I walked into her office, spoke with her for no more than two minutes, then walked out.
It was a simple transaction, that spring 2011 day, but it had great implications. I walked into the building as a soon-to-be graduate less than three months away from starting graduate school. I walked out as a soon-to-be graduate with not a clue of what was next. Ever so politely, I had withdrawn myself from Physical Therapy school.
I should have known it was coming. That fall I had nearly changed my major as a senior, feeling stretched and pulled in so many directions and not being sure which way was up. Not that anything is wrong with Athletic Training or Physical Therapy, but Christ was grabbing more of my affections and stirring plans for my life that I would have never given for myself. I was learning and growing and changing. I was not the same person I was when I stepped foot on the campus. Thus, trying to conform to the original plan was just not working.
“In his heart a man plans his course, but the Lord determines his steps.” [Proverbs 16:9]
Now, two years later, I look out my window at the acacia trees and the sandy, rocky soil and the mountains in the distance. I breathe in the fresh air and feel the warmth and enjoy the wind. I draw my attention inside and notice the tall pile of compositions I still need to grade and think about each one of the lives that are represented by the grammatically-struggling words on those pages. Those lives that have worked their way ever so easily into my heart.
This is my life. I live in Kenya.
|With a few of my students on a recent trip|
This was not my plan. My plan never gave a second thought to the vast land known as Africa. My plans preferred to stay in America, where I would find a nice job, a nice husband, and settle down into a nice house. But my plans centered around ME. What I wanted, what I desired. Sure, I wanted to honor God in all of that, but I had it a bit backwards. I would pick my path, and then God could bless me in what I had chosen. He was coming second.
I certainly don’t have it all figured out, but I have learned firsthand that when I seek God first, He gives me new desires--His desires. And His desires don’t center around catering to my wants, but rather around bringing Him glory and seeing his life-changing Name declared throughout the whole of this world. Hence, my life here in the middle of the African desert.
And isn’t that the way it should be? The God who made the universe and allows our lungs to breathe in the air He provides shouldn’t be an after-thought in our lives.
“Those who cling to worthless idols forfeit the grace that could be theirs.” [Jonah 2:8]

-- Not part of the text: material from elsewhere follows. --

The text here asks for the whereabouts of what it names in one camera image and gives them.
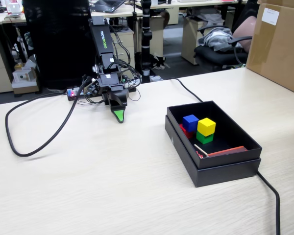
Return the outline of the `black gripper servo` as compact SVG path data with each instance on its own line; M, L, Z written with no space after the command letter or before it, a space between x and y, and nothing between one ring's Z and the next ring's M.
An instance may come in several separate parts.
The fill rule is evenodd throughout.
M129 97L128 89L120 83L117 73L101 74L97 79L98 94L107 93L112 114L118 123L124 122L124 111Z

This weekend, many will honor the sacrifice that God the Father made in sending His Son to die for us, and the sacrifice that God the Son made in actually enduring that death, His Father’s judgment for all of mankind’s sins. But, can we really stop for a minute and actually think about that? God loves us with such a crazy, scandalous love that He allowed His Son to be separated from Himself and murdered. Jesus paid the punishment that our sins deserve. God loves you personally, intimately. He desires for all to know Him and experience this lavish grace and love. To experience abundant life as he directs and as He plans, for surely His plans are better than ours. Do you know Him in this way?
“He who did not spare his own Son, but gave him up for us all-- how will he not also, along with him, graciously give us all things? [Romans 8:32]
So, this weekend, I am also celebrating how two years ago, God loved me enough to flip my plans upside down and start me on this new journey. I have hardly ever known what is coming next, but the knowledge that He is leading is plenty for me. I pray that this weekend also finds you rejoicing in Him, and in His plans for your life. Happy Easter, dear friends.